Passive-aggressive antagonist Jon Lieff is again attempting to sneak up from behind on FB via his 11/26/19 regurgitation of this report on Cell signalling breakthrough opens up new avenues for research 11/4/19
The study results were published as Strong anion exchange-mediated phosphoproteomics reveals extensive human non-canonical phosphorylation 8/21/19
The authors revealed that energy-dependent cell signaling biophysically constrains viral latency via microRNA-mediated autophagy.
See: Autophagy: Biology and Diseases Part of the Advances in Experimental Medicine and Biology book series (AEMB, volume 1206)
Epigenetic Regulation of Autophagy Pages 221-236
The role of non-coding RNAs such as microRNA in autophagy regulation will be covered in other chapters.
The other chapters from AEMB, volume 1206, include”
Many researchers are actively exploring the relationship between non-selective and selective autophagy and various pathophysiological states in humans, and are studying the molecular mechanisms underlying autophagy regulation in various biological conditions, including cancer, neurodegenerative diseases, cardiovascular diseases, immune responses, development and ageing.

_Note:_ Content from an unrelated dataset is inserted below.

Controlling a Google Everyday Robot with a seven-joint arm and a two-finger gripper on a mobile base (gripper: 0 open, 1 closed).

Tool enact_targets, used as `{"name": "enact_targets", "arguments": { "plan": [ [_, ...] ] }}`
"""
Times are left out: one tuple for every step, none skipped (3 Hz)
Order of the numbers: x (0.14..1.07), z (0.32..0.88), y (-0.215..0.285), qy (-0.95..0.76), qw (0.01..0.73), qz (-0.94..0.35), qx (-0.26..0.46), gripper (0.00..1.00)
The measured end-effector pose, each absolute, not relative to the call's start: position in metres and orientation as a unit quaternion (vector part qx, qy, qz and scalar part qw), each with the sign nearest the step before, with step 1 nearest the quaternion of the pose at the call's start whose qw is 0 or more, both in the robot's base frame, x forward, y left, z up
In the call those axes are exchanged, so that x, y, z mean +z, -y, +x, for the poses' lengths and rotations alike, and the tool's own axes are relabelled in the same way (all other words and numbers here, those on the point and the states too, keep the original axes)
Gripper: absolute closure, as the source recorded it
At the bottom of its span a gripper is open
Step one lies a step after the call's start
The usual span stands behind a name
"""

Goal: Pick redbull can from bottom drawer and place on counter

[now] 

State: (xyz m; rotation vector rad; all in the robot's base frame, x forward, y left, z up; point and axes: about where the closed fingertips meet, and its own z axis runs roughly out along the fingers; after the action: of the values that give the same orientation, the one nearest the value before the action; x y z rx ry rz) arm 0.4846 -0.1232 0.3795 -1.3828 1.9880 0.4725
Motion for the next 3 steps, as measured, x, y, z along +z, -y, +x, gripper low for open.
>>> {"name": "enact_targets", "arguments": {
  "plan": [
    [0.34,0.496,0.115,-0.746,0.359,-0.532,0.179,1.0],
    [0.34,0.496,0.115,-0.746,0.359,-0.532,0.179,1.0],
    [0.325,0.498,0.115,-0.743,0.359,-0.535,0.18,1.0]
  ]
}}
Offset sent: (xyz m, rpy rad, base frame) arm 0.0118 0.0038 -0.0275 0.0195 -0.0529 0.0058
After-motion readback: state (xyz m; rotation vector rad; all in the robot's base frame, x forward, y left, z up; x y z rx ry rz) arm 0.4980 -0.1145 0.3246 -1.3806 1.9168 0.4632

Claims about evolutionarily conserved processes that fail to consider Pheromonal Regulation of Genetic Processes: Research on the House Mouse (Mus musculus L.) exemplify human idiocy. They fail to link the Creation of anti-entropic virucidal light and the Creation of water to all oxygen-dependent ecological adaptations. The adaptations are manifested in species from microbes to humans via the physiology of pheromone-controlled reproduction.
For instance, the food energy-dependent physiology of reproduction biophysically constrains viral latency via the energy-dependent regulation of autophagy. In the absence of biophysically contrained autophagy/viral latency, you get constraint-breaking mutations and the mutation-driven evolution of all pathology.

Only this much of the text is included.